The biggest limitation to this research is that the related study hasn’t actually been published yet, and the research is not totally complete. Rosser explained that “the study is ongoing in that the sponsor is still undertaking a small number of surgeries in the U.S., [t]he results are not yet peer-reviewed or published, so this will need to happen.”
Additionally, since this research only examined three years of follow-up, it’s unclear if the effects last beyond this timeframe. Future research can look into even more long-term results.
The intervention was also only used in a small number of participants, so work in larger groups will also be important. An even smaller number of participants received the AMT-130 at a high dose, so follow-up on dosing amount may also be helpful.
Because of the research done in the U.K., it’s possible that work in other groups and countries will also be required. It’s unclear what uniQure’s role as a company was in this clinical trial, but depending on the situation, it could introduce bias into the results.
Rosser noted that an area of research that will also need to be addressed is the administration of AMT-130.
“Another challenge is how to achieve widespread dissemination of the therapeutic, as it needs to be delivered directly to the brain through a neurosurgical procedure. Currently, this takes around 12 to 18 hours, so it will be necessary to work on the best ways to make this surgery faster, more efficient, and eventually suitable for delivery more routinely.”
This finding is a significant leap toward a potential treatment for Huntington’s disease. The development of this treatment could lead to drastic changes related to Huntington’s disease in the future.
Kan Cao, Ph.D., a Professor and Vice Chair in the Department of Cell Biology and Molecular Genetics at the University of Maryland, College Park, who was not involved in the research, noted the following regarding how this might impact people with Huntington’s disease:
“This is, so far, the first therapeutic in HD [Huntington’s disease] to show a durable disease-modifying effect in humans (i.e., beyond symptomatic relief)…If these findings hold up in larger, more controlled trials, the implications are broad and profound: Disease modification becomes feasible.”
— Kan Cao, PhD
“[Huntington’s] could shift from ‘untreatable degenerative disease’ to one where slowing or halting progression is clinically achievable. This would reshape prognosis, patient counseling, care planning, and therapeutic development. If safety is demonstrated, future trials may enroll premanifest (carriers) or early-stage individuals, potentially delaying onset or significantly delaying disability,” Cao added.
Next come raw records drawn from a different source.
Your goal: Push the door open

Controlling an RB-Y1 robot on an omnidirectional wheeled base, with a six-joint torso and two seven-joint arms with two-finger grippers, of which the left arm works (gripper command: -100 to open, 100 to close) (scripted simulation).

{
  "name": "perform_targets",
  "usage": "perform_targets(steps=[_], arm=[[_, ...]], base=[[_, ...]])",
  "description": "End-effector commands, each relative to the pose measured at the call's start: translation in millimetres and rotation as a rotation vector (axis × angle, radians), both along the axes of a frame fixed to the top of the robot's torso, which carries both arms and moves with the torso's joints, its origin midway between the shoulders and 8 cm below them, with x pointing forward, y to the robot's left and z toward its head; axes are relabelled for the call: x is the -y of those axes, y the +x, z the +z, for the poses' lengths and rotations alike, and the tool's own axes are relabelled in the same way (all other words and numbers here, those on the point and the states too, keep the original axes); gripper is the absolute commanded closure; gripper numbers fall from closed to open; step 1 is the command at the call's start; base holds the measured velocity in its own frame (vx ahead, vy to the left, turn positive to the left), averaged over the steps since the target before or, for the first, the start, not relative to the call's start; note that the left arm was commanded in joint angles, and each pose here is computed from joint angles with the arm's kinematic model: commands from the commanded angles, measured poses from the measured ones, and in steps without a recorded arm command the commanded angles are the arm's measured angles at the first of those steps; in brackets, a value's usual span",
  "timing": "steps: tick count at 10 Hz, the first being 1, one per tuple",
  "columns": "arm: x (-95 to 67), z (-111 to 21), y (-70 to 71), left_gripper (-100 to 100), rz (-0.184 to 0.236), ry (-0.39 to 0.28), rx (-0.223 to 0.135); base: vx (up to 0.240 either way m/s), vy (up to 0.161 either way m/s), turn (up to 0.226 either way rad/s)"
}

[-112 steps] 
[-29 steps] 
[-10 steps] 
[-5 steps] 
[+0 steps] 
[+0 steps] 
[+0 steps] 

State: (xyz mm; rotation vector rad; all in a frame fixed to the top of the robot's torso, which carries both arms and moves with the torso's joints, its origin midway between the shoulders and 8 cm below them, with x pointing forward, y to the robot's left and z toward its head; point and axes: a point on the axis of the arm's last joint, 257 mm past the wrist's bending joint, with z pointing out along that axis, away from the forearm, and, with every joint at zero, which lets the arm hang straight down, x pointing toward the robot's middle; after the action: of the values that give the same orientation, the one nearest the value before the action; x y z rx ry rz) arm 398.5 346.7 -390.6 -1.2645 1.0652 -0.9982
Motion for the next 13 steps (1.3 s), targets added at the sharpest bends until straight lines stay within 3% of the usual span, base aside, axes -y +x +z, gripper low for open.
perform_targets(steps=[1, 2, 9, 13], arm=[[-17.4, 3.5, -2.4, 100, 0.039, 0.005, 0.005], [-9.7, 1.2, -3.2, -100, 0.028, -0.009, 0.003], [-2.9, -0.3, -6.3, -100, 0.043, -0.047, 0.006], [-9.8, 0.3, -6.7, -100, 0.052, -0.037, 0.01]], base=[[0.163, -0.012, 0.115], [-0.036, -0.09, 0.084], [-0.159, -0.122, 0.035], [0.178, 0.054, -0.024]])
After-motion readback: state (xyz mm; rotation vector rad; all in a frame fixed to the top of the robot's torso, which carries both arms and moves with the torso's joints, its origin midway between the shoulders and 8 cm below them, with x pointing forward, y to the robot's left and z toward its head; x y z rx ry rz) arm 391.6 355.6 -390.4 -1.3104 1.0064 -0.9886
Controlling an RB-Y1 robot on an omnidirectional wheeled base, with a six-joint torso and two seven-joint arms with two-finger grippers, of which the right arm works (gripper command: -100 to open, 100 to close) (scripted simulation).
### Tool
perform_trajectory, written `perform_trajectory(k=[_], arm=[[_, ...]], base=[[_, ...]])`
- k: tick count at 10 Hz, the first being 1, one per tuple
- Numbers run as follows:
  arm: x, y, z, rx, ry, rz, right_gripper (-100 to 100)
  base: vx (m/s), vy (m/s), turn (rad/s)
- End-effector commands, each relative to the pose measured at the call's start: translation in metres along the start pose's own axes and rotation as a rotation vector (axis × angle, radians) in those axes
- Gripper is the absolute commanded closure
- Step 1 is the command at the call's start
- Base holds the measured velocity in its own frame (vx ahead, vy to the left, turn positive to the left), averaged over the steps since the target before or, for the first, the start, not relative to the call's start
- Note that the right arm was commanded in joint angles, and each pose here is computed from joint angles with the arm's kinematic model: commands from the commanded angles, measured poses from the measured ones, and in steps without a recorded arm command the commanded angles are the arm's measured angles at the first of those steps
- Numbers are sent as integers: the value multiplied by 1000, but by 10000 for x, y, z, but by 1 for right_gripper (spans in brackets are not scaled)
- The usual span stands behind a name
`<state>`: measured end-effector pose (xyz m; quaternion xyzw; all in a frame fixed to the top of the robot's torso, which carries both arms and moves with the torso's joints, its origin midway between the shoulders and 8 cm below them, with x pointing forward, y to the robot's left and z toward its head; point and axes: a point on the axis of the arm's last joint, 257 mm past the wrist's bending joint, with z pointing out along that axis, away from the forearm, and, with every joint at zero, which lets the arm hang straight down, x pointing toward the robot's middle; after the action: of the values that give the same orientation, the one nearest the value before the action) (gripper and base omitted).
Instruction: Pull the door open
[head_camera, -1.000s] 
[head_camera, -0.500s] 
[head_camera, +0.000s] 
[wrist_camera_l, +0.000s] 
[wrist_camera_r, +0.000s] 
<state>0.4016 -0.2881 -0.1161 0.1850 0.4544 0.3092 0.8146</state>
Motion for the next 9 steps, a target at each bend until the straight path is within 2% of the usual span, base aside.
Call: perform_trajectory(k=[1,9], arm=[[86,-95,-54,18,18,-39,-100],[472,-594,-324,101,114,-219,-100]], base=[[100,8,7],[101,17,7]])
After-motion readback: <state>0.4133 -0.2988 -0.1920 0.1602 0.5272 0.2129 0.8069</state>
Of course, it will take time to get the treatment available to people with Huntington’s disease, but work is underway to get the treatment approved for clinical use.
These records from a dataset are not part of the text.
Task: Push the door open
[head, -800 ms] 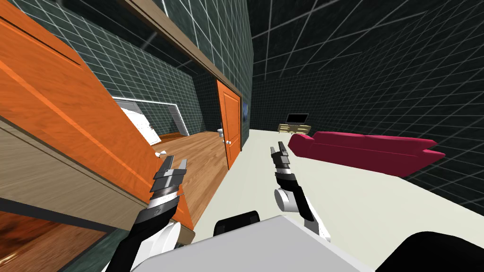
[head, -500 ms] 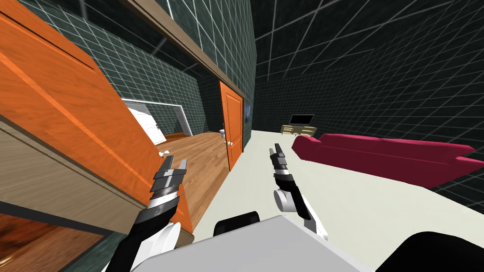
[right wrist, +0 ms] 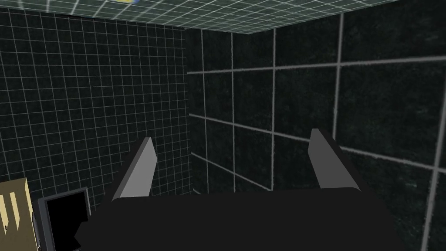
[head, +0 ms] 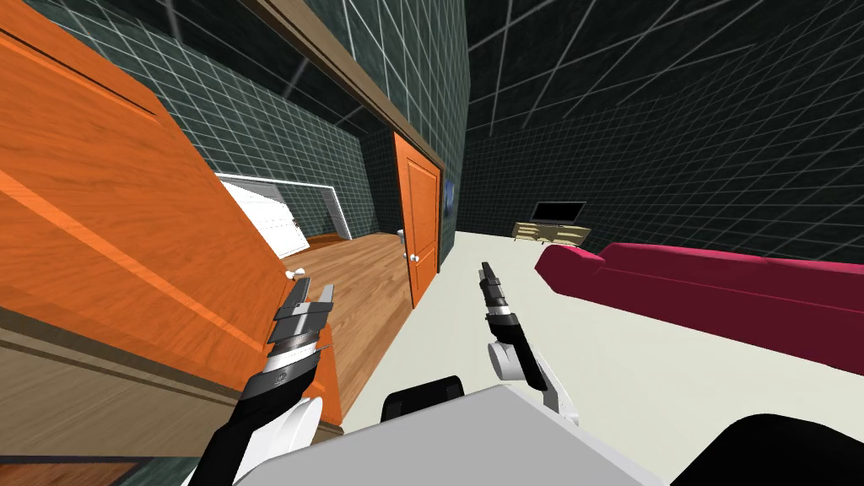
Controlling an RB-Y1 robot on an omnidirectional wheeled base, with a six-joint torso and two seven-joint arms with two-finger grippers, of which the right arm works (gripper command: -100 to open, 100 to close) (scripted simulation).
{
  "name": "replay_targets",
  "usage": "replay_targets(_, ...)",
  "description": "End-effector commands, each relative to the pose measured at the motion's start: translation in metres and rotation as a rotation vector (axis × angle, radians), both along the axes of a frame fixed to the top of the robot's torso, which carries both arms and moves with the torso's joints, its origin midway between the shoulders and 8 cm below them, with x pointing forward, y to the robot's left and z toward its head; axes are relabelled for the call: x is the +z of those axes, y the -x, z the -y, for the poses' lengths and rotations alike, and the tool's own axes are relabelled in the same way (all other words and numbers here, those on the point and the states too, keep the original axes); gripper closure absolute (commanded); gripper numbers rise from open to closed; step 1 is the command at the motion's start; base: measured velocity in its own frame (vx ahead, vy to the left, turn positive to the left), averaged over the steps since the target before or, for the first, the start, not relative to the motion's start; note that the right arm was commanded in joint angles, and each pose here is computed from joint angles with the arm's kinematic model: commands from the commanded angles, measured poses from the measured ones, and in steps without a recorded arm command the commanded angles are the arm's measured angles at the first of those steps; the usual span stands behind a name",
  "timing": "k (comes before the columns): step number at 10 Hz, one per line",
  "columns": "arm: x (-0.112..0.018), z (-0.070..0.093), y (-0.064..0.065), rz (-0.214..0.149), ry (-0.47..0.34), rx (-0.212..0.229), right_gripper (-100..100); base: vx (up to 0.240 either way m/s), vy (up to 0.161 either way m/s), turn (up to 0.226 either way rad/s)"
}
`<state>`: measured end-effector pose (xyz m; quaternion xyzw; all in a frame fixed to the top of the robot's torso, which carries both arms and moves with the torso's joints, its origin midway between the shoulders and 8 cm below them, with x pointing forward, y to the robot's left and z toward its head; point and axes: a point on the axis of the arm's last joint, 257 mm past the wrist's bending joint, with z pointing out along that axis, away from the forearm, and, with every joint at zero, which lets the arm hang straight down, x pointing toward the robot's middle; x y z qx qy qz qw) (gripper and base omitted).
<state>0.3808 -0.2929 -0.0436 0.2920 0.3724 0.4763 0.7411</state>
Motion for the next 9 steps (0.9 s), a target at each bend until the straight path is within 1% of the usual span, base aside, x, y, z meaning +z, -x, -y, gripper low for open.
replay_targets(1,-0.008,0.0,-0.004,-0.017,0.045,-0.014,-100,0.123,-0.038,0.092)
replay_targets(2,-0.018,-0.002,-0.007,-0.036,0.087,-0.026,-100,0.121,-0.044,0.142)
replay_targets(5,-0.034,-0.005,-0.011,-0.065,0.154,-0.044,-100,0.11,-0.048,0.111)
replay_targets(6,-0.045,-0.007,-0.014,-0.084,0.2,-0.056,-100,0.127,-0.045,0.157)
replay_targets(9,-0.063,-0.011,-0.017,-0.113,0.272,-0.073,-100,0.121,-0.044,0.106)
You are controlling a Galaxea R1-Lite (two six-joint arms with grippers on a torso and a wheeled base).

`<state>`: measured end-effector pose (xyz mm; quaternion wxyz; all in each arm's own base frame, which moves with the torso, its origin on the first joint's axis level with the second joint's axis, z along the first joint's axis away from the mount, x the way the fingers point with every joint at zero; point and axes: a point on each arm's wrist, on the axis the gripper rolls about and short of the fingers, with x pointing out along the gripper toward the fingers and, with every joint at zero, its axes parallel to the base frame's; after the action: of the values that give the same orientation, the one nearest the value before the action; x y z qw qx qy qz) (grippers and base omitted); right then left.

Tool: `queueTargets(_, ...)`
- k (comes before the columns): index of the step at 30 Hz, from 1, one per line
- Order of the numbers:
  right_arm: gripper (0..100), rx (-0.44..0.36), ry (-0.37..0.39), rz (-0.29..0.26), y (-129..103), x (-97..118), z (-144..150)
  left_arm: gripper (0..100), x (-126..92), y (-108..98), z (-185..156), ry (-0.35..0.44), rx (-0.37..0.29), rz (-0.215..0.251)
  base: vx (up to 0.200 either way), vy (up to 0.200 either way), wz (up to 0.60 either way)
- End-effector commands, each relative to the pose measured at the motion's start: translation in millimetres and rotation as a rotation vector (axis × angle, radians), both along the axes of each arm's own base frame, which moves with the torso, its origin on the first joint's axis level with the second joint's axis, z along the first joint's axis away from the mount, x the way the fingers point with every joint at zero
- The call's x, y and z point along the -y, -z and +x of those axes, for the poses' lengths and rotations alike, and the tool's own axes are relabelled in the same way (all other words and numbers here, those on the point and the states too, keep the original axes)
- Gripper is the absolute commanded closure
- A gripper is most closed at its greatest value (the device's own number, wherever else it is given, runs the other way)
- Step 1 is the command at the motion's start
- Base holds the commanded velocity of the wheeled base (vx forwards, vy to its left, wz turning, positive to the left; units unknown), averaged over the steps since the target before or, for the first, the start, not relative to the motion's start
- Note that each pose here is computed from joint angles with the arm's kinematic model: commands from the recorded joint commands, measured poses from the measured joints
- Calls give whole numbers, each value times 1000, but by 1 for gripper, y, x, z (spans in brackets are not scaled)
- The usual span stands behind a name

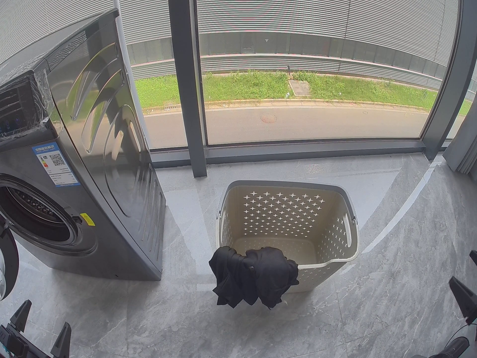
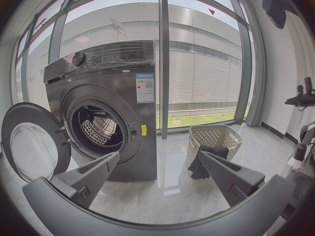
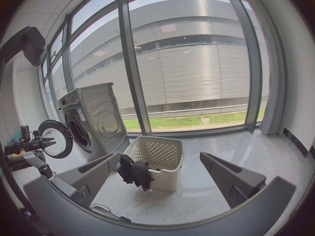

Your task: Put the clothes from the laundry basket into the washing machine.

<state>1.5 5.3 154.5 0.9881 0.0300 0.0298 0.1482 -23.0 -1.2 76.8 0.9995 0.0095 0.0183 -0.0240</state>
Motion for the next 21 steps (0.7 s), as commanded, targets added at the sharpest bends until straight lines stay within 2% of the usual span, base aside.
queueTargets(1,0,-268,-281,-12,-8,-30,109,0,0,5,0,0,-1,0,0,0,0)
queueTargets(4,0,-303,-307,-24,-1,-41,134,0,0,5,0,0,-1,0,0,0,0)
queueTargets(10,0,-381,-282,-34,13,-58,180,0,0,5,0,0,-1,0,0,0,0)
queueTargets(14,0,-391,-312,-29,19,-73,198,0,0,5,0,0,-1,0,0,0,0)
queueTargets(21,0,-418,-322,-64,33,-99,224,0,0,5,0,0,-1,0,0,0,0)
“The therapeutic is not yet available to prescribe, and this will take some time — the Trial sponsor (uniQure) plans to apply to get approval to market the drug. They plan to submit an application to the U.S. Food and Drug Administration early next year, requesting accelerated approval in the U.S., with applications in the U.K. and Europe to follow. We don’t know yet whether the regulatory agencies will require further trial work or what that might be,” Rosser said.